Waverton is a harbour-side suburb on the lower North Shore of Sydney, New South Wales, Australia. Waverton is four kilometres north of the Sydney central business district, in the local government area of North Sydney.

==History==
Waverton was named in 1929 after the Waverton Estate of an early resident, Richard Old. The land once belonged to William Carr, who named it after an English village connected to his family.

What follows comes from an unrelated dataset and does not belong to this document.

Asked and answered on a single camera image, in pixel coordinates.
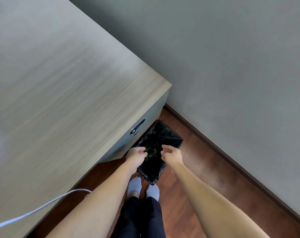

The North Shore railway line was extended south from St Leonards to Milsons Point in 1893. The station in this area for nearly forty years was known as Bay Road, after the thoroughfare that crosses the railway line. The local progress association recommended a change and Waverton was chosen in 1929.

== Heritage listings ==
Waverton has a number of heritage-listed sites, including:
- North Shore railway: Waverton railway station
- The Coal Loader, located on the west side of the peninsula, was established from 1913 to 1917. One of the oldest coal loaders in Sydney Harbour, it was originally a steam ship bunkering station, delivering coal from the Hunter Valley to ships in the harbour. It has been restored and is a popular spot on weekends.

==Transport==
Waverton railway station is on the North Shore railway line of the Sydney Trains network.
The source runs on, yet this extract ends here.